THE PROBLEM — Repeat the listing in full, word for word.

DATASET EXTRACT —

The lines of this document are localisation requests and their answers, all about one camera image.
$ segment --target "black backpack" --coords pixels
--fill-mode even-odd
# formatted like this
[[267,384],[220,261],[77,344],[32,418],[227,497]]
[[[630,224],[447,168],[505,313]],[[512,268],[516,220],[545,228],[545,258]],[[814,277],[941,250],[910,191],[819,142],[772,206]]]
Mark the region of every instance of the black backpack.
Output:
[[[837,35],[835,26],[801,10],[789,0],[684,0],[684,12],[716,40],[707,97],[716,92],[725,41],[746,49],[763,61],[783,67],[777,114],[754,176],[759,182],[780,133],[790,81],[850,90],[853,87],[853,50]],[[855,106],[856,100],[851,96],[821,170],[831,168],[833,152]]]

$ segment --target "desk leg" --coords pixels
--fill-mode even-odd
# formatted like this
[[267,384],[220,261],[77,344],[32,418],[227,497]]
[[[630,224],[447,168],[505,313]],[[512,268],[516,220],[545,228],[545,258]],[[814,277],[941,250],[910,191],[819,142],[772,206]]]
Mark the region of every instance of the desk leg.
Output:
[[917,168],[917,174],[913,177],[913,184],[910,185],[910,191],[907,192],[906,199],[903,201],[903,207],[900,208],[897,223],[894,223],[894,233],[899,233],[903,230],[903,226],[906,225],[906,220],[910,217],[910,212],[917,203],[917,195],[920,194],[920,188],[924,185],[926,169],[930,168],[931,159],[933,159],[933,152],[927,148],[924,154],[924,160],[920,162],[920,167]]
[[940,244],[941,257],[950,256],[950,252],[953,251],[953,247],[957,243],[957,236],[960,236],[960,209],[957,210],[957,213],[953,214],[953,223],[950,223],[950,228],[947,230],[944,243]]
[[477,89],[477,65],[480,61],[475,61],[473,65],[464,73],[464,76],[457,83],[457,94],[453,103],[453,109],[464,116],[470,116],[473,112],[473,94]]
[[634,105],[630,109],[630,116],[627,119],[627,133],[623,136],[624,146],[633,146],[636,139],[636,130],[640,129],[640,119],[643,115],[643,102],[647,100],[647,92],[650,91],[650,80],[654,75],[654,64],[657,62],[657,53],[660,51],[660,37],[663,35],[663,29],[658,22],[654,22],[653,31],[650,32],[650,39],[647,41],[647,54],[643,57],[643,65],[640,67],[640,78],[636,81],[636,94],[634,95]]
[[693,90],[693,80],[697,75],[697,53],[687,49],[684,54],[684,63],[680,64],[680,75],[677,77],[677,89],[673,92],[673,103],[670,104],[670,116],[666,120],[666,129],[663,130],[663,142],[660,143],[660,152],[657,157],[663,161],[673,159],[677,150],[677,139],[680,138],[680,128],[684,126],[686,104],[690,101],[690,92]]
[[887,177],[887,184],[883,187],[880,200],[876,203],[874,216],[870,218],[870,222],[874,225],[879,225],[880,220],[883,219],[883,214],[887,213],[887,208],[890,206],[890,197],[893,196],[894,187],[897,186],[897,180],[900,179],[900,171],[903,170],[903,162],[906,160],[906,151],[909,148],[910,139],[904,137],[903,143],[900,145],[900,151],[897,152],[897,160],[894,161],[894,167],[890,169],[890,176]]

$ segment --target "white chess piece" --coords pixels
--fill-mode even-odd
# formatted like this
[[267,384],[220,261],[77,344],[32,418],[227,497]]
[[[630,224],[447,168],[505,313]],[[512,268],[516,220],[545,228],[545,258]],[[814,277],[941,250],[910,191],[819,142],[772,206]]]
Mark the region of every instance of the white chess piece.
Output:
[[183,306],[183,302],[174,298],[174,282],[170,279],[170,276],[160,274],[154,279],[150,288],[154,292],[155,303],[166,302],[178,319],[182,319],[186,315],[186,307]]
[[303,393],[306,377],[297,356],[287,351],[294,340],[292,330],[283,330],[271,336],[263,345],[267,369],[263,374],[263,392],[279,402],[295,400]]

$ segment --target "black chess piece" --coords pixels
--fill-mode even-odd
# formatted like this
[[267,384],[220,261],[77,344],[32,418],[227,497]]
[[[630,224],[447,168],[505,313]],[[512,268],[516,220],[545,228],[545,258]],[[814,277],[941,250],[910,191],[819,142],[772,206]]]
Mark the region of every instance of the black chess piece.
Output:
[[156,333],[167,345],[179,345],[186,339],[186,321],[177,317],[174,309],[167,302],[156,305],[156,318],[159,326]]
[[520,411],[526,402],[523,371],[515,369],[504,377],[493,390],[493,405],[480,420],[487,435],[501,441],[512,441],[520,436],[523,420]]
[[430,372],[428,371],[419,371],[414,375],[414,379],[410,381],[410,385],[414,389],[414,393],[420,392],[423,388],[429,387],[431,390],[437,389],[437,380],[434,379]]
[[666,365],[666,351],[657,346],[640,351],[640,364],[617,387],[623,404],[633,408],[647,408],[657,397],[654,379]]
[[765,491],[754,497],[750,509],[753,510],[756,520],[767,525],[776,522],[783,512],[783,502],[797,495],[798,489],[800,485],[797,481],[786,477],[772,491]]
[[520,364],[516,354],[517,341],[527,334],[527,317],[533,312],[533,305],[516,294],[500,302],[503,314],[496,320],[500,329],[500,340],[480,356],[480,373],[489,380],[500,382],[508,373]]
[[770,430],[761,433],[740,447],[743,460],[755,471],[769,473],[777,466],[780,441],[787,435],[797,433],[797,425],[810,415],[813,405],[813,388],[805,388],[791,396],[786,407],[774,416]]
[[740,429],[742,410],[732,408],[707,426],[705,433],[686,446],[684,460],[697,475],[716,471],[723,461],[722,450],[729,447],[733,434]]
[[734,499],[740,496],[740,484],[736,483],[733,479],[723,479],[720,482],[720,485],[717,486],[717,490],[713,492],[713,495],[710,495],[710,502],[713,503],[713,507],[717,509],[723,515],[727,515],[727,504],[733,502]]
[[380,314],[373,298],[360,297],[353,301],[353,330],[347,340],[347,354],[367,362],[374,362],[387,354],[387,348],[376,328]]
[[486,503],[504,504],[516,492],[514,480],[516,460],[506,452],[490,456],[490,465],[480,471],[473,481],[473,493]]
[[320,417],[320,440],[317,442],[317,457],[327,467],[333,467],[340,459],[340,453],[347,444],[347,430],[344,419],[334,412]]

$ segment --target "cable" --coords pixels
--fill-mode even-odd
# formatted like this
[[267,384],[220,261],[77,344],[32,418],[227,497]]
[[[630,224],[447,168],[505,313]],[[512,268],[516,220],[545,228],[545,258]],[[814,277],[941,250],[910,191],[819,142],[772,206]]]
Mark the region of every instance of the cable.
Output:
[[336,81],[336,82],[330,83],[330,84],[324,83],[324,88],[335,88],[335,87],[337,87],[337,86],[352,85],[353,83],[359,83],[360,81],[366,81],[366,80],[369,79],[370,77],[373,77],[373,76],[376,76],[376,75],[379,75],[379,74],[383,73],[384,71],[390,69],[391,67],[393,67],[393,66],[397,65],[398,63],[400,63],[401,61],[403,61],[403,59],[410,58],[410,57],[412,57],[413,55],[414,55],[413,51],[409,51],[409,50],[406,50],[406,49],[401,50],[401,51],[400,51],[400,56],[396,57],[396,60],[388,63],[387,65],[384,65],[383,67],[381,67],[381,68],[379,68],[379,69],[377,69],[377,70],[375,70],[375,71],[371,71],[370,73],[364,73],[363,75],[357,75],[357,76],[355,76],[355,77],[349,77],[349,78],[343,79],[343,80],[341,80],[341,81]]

RESPONSE AREA —
The lines of this document are localisation requests and their answers, all about one camera image.
$ segment --target "black backpack" --coords pixels
--fill-mode even-odd
# formatted like this
[[267,384],[220,261],[77,344],[32,418],[227,497]]
[[[630,224],[447,168],[505,313]],[[512,268],[516,220],[545,228],[545,258]],[[814,277],[941,250],[910,191],[819,142],[772,206]]]
Mark the region of every instance of the black backpack.
Output:
[[[837,35],[835,26],[801,10],[789,0],[684,0],[684,12],[716,40],[707,97],[716,92],[725,41],[746,49],[763,61],[783,67],[777,114],[754,176],[759,182],[780,133],[790,81],[850,90],[853,87],[853,50]],[[855,106],[856,100],[851,96],[821,170],[831,168],[833,152]]]

$ segment --target "desk leg" --coords pixels
--fill-mode even-odd
# formatted like this
[[267,384],[220,261],[77,344],[32,418],[227,497]]
[[[630,224],[447,168],[505,313]],[[512,268],[516,220],[545,228],[545,258]],[[814,277],[941,250],[910,191],[819,142],[772,206]]]
Mark the region of every instance of the desk leg.
Output:
[[917,168],[917,174],[913,177],[913,184],[910,185],[910,191],[907,192],[906,199],[903,201],[903,207],[900,208],[897,223],[894,223],[894,233],[899,233],[903,230],[903,226],[906,225],[906,220],[910,217],[910,212],[917,203],[917,195],[920,194],[920,188],[924,185],[926,169],[930,168],[931,159],[933,159],[933,152],[927,148],[924,154],[924,160],[920,162],[920,167]]
[[940,244],[941,257],[950,256],[950,252],[953,251],[953,247],[957,243],[957,236],[960,236],[960,209],[957,210],[957,213],[953,214],[953,223],[950,223],[950,228],[947,230],[944,243]]
[[477,89],[477,65],[480,61],[475,61],[473,65],[464,73],[464,76],[457,83],[457,94],[453,103],[453,109],[464,116],[470,116],[473,112],[473,94]]
[[634,105],[630,109],[630,116],[627,119],[627,133],[623,136],[624,146],[633,146],[636,139],[636,130],[640,129],[640,119],[643,115],[643,102],[647,100],[647,92],[650,91],[650,80],[654,75],[654,64],[657,62],[657,53],[660,51],[660,37],[663,35],[663,29],[658,22],[654,22],[653,31],[650,32],[650,39],[647,41],[647,54],[643,57],[643,65],[640,67],[640,78],[636,81],[636,94],[634,95]]
[[693,90],[693,80],[697,75],[697,53],[687,49],[684,54],[684,63],[680,64],[680,75],[677,77],[677,89],[673,92],[673,103],[670,104],[670,116],[666,120],[666,129],[663,130],[663,142],[660,143],[660,152],[657,157],[663,161],[673,159],[677,150],[677,139],[680,138],[680,128],[684,126],[686,104],[690,101],[690,92]]
[[887,177],[887,184],[883,187],[880,200],[876,203],[874,216],[870,218],[870,222],[874,225],[879,225],[880,220],[883,219],[883,214],[887,213],[887,208],[890,206],[890,197],[893,196],[894,187],[897,186],[897,180],[900,179],[900,171],[903,170],[903,162],[906,160],[906,151],[909,148],[910,139],[904,137],[903,143],[900,145],[900,151],[897,152],[897,160],[894,161],[894,167],[890,169],[890,176]]

$ segment --target "white chess piece" --coords pixels
--fill-mode even-odd
# formatted like this
[[267,384],[220,261],[77,344],[32,418],[227,497]]
[[[630,224],[447,168],[505,313]],[[512,268],[516,220],[545,228],[545,258]],[[814,277],[941,250],[910,191],[819,142],[772,206]]]
Mark the region of every instance of the white chess piece.
Output:
[[183,306],[183,302],[174,298],[174,282],[170,279],[170,276],[160,274],[154,279],[150,288],[154,292],[155,303],[166,302],[178,319],[182,319],[186,315],[186,307]]
[[303,393],[306,377],[297,356],[287,351],[294,340],[292,330],[283,330],[271,336],[263,345],[267,369],[263,374],[263,392],[279,402],[295,400]]

$ segment --target "black chess piece" --coords pixels
--fill-mode even-odd
# formatted like this
[[267,384],[220,261],[77,344],[32,418],[227,497]]
[[[630,224],[447,168],[505,313]],[[512,268],[516,220],[545,228],[545,258]],[[814,277],[941,250],[910,191],[819,142],[772,206]]]
Mark the region of every instance of the black chess piece.
Output:
[[156,333],[167,345],[179,345],[186,339],[186,321],[177,317],[174,309],[167,302],[156,305],[156,318],[159,326]]
[[520,411],[526,402],[523,371],[515,369],[504,377],[493,390],[493,405],[480,420],[487,435],[501,441],[512,441],[520,436],[523,420]]
[[430,372],[428,371],[419,371],[414,375],[414,379],[410,381],[410,385],[414,389],[414,393],[420,392],[423,388],[429,387],[431,390],[437,389],[437,380],[434,379]]
[[666,365],[666,351],[657,346],[640,351],[640,364],[617,387],[623,404],[633,408],[647,408],[657,397],[654,379]]
[[765,491],[754,497],[750,509],[753,510],[756,520],[767,525],[776,522],[783,512],[783,502],[797,495],[798,489],[800,485],[797,481],[786,477],[772,491]]
[[520,364],[516,354],[517,341],[527,334],[527,317],[533,312],[533,305],[516,294],[500,302],[503,314],[496,320],[500,329],[500,340],[480,356],[480,373],[489,380],[500,382],[508,373]]
[[770,430],[761,433],[740,447],[743,460],[755,471],[769,473],[777,466],[780,441],[787,435],[797,433],[797,425],[810,415],[813,405],[813,388],[805,388],[791,396],[786,407],[774,416]]
[[740,429],[742,410],[732,408],[707,426],[705,433],[686,446],[684,460],[697,475],[716,471],[723,461],[722,450],[729,447],[733,434]]
[[734,499],[740,496],[740,484],[736,483],[733,479],[723,479],[720,482],[720,485],[717,486],[717,490],[713,492],[713,495],[710,495],[710,502],[713,503],[713,507],[717,509],[723,515],[727,515],[727,504],[733,502]]
[[380,314],[373,298],[360,297],[353,301],[353,330],[347,340],[347,354],[367,362],[374,362],[387,354],[387,348],[376,328]]
[[486,503],[504,504],[516,492],[514,480],[516,460],[506,452],[490,456],[490,465],[480,471],[473,481],[473,493]]
[[320,417],[320,440],[317,442],[317,457],[327,467],[333,467],[340,459],[340,453],[347,444],[347,430],[344,419],[334,412]]

$ segment --target "cable" --coords pixels
--fill-mode even-odd
# formatted like this
[[267,384],[220,261],[77,344],[32,418],[227,497]]
[[[630,224],[447,168],[505,313]],[[512,268],[516,220],[545,228],[545,258]],[[814,277],[941,250],[910,191],[819,142],[772,206]]]
Mark the region of every instance of the cable.
Output:
[[336,81],[336,82],[330,83],[330,84],[324,83],[324,88],[335,88],[335,87],[337,87],[337,86],[352,85],[353,83],[359,83],[360,81],[366,81],[366,80],[369,79],[370,77],[373,77],[373,76],[376,76],[376,75],[379,75],[379,74],[383,73],[384,71],[390,69],[391,67],[393,67],[393,66],[397,65],[398,63],[400,63],[401,61],[403,61],[403,59],[410,58],[410,57],[412,57],[413,55],[414,55],[413,51],[409,51],[409,50],[406,50],[406,49],[401,50],[401,51],[400,51],[400,56],[396,57],[396,60],[388,63],[387,65],[384,65],[383,67],[381,67],[381,68],[379,68],[379,69],[377,69],[377,70],[375,70],[375,71],[371,71],[370,73],[364,73],[363,75],[357,75],[357,76],[355,76],[355,77],[349,77],[349,78],[343,79],[343,80],[341,80],[341,81]]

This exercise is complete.